Un rôle de contrôle citoyen, à travers la participation de leurs représentants aux commissions de médiation départementales.

Des initiatives innovantes émergent également de la société civile pour compléter l’action publique. On peut citer par exemple les projets d’habitat participatif, les coopératives d’habitants ou encore les dispositifs de bail glissant portés par certaines associations, qui permettent d’élargir l’offre de logements accessibles aux ménages modestes.

Les perspectives d’amélioration du dispositif

Pour renforcer l’effectivité du DALO, plusieurs axes d’amélioration sont régulièrement évoqués par les acteurs du logement :

Augmenter l’offre de logements très sociaux (PLAI) dans les zones tendues, pour répondre aux besoins des ménages les plus modestes, qui constituent une part importante des bénéficiaires du DALO.

Renforcer les sanctions à l’encontre des communes ne respectant pas leurs obligations en matière de construction de logements sociaux (loi SRU), afin d’améliorer la répartition territoriale de l’offre.

Développer les dispositifs d’intermédiation locative permettant de mobiliser le parc privé à des fins sociales, à travers des mécanismes comme le bail à réhabilitation ou le mandat de gestion sociale.

Améliorer la coordination entre les différents acteurs impliqués dans la mise en œuvre du DALO (préfectures, bailleurs sociaux, collectivités territoriales, associations) pour fluidifier les parcours des demandeurs.

Renforcer les moyens des commissions de médiation pour leur permettre d’instruire les dossiers dans les délais légaux et d’exercer un suivi qualitatif des situations.

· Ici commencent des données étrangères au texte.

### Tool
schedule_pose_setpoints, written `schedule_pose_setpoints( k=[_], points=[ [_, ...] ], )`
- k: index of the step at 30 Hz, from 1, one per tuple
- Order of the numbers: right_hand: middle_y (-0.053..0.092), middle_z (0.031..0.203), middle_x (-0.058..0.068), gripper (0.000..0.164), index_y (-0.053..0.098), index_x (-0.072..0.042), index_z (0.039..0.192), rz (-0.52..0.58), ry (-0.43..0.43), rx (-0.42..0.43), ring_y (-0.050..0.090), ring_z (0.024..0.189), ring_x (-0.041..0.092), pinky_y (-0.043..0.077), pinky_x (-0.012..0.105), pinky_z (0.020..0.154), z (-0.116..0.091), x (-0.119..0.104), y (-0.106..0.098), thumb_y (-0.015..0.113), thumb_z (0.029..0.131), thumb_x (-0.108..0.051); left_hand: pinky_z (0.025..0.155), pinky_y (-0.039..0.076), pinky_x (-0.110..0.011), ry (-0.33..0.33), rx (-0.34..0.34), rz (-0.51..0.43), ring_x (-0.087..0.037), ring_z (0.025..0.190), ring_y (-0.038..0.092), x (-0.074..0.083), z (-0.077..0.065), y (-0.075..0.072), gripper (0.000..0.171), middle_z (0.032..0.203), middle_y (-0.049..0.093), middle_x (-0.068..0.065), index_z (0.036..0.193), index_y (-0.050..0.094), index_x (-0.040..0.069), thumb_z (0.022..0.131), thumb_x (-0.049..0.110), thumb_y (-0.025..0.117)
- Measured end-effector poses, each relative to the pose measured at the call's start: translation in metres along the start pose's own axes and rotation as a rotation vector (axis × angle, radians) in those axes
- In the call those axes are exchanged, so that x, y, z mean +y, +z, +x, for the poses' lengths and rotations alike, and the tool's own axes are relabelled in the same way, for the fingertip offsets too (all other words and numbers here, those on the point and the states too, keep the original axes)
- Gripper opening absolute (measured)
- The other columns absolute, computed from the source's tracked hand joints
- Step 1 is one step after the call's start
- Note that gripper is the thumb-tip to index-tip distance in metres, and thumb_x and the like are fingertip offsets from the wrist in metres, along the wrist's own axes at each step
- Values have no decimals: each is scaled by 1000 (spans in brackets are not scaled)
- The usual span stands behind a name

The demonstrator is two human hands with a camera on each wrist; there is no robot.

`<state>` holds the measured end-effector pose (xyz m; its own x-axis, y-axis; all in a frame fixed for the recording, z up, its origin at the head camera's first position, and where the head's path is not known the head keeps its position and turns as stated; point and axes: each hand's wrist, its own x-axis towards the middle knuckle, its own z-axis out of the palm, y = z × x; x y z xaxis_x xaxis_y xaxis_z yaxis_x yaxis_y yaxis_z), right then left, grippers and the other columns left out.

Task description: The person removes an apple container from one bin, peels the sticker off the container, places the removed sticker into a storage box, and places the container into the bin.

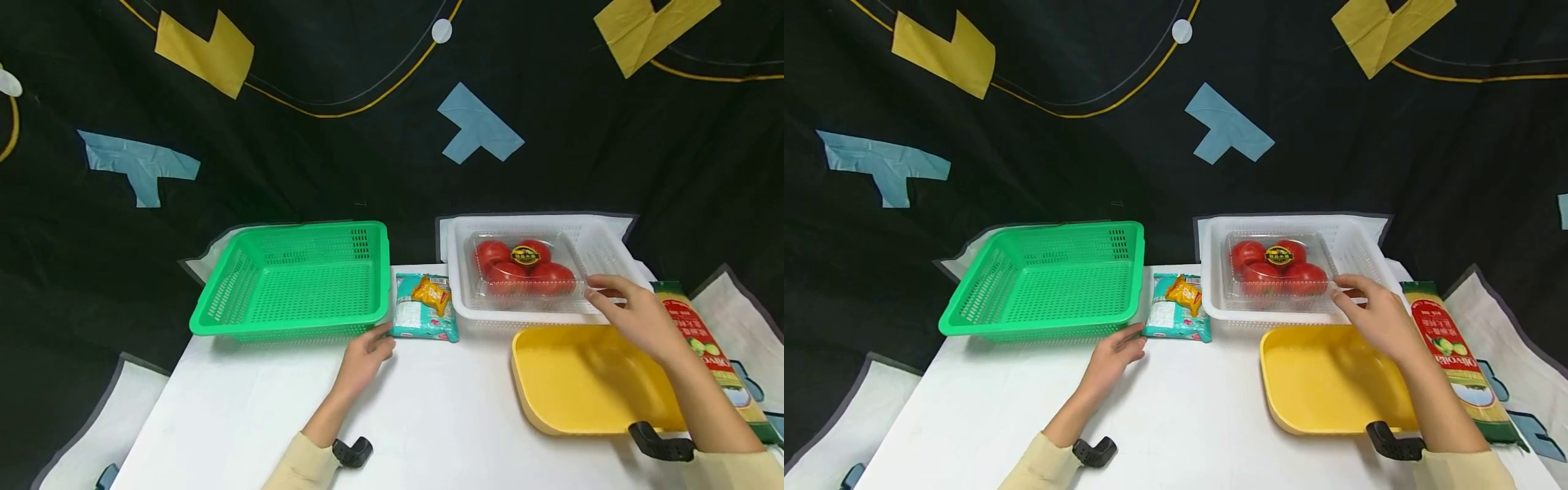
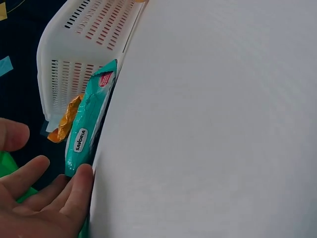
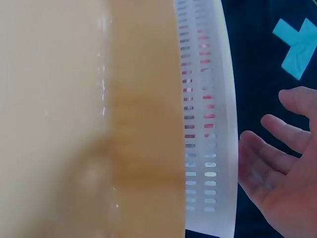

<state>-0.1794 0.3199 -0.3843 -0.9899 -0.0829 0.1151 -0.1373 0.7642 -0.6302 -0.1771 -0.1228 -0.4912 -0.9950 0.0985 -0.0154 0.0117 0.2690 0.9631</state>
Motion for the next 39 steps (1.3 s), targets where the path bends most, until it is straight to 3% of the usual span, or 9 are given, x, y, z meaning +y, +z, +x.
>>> schedule_pose_setpoints(
  k=[5, 8, 15, 22, 26, 39],
  points=[
    [53, 127, 26, 52, 49, 0, 137, 12, -5, 11, 50, 109, 44, 50, 57, 82, 5, 6, 1, 47, 100, -38, 90, 50, -35, -3, 26, -40, -26, 109, 61, 1, 2, 4, 42, 133, 55, -14, 133, 55, 2, 95, 21, 58],
    [50, 130, 27, 56, 47, 0, 138, 27, 25, -1, 46, 114, 46, 46, 61, 86, 10, 9, 2, 46, 100, -41, 90, 50, -34, 13, 39, 4, -25, 112, 59, 2, 4, 7, 41, 135, 54, -11, 131, 57, 1, 94, 19, 59],
    [44, 136, 28, 61, 42, -2, 142, 42, 76, -5, 52, 109, 44, 48, 57, 86, 26, 17, 3, 42, 100, -46, 85, 51, -38, 16, 123, 87, -20, 98, 63, -3, 15, 13, 39, 107, 67, -8, 130, 60, 5, 92, 16, 61],
    [44, 135, 30, 66, 42, 3, 140, 81, 141, -3, 48, 110, 44, 43, 59, 93, 41, 25, 7, 40, 99, -49, 88, 50, -41, 49, 174, 115, -20, 101, 63, -7, 13, 16, 36, 106, 68, -6, 125, 64, 7, 91, 16, 62],
    [41, 138, 32, 71, 39, 5, 141, 98, 168, -35, 42, 117, 48, 37, 62, 97, 47, 29, 10, 40, 98, -52, 87, 50, -40, 42, 181, 106, -20, 103, 62, -6, 9, 15, 34, 108, 67, -6, 124, 64, 8, 91, 16, 61],
    [29, 140, 38, 85, 21, 8, 146, 70, 203, -168, 36, 121, 53, 36, 64, 95, 68, 28, 12, 39, 96, -58, 87, 50, -39, 78, 170, 86, -20, 105, 61, -11, 5, 15, 29, 116, 65, -3, 119, 67, 7, 91, 13, 61]
  ],
)
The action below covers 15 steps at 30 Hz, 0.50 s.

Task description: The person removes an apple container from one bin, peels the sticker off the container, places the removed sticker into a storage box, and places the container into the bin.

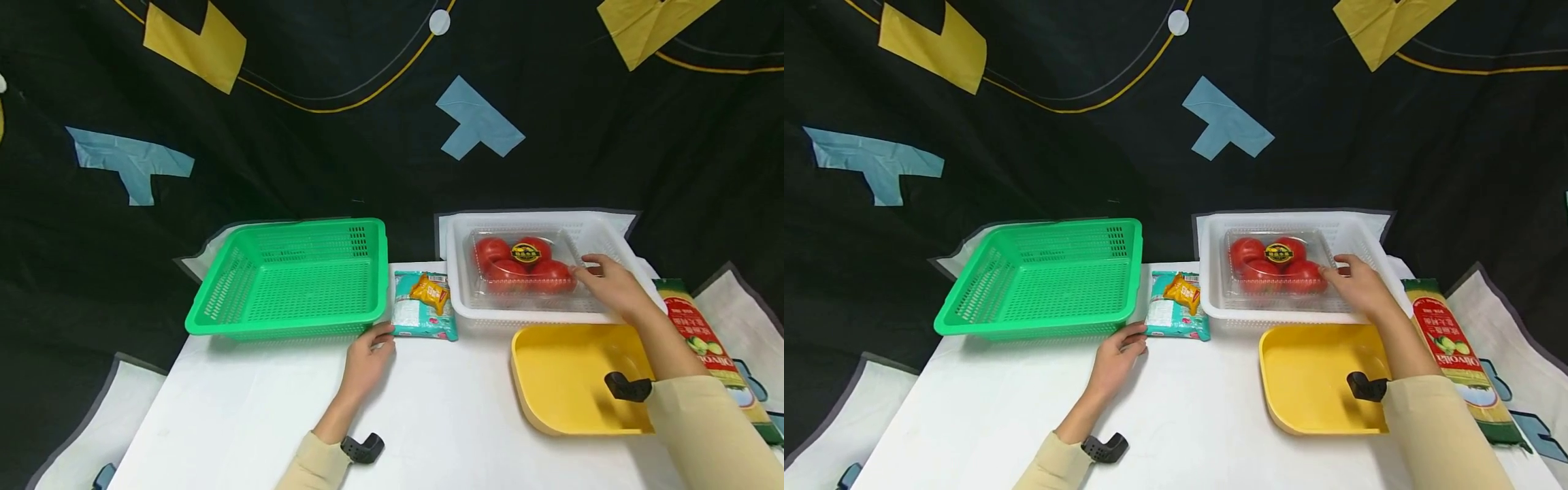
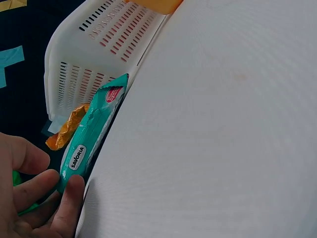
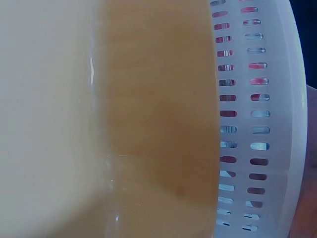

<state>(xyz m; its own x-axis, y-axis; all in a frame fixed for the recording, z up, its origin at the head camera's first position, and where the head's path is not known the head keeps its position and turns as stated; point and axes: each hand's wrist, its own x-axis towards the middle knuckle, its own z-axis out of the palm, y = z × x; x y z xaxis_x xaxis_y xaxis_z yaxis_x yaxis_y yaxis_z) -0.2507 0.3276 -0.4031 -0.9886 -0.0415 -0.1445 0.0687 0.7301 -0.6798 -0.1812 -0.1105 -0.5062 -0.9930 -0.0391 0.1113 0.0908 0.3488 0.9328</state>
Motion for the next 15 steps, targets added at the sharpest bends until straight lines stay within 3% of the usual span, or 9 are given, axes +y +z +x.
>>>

Ces perspectives s’inscrivent dans une approche plus globale du droit au logement, qui ne doit pas se limiter à une gestion de l’urgence mais viser une politique structurelle de l’habitat permettant à chacun d’accéder à un logement décent correspondant à ses besoins et capacités.

Le DALO demeure un outil juridique puissant pour faire valoir le droit au logement, mais son effectivité dépend en grande partie de la mobilisation collective des acteurs publics, privés et associatifs autour de cet enjeu fondamental de cohésion sociale.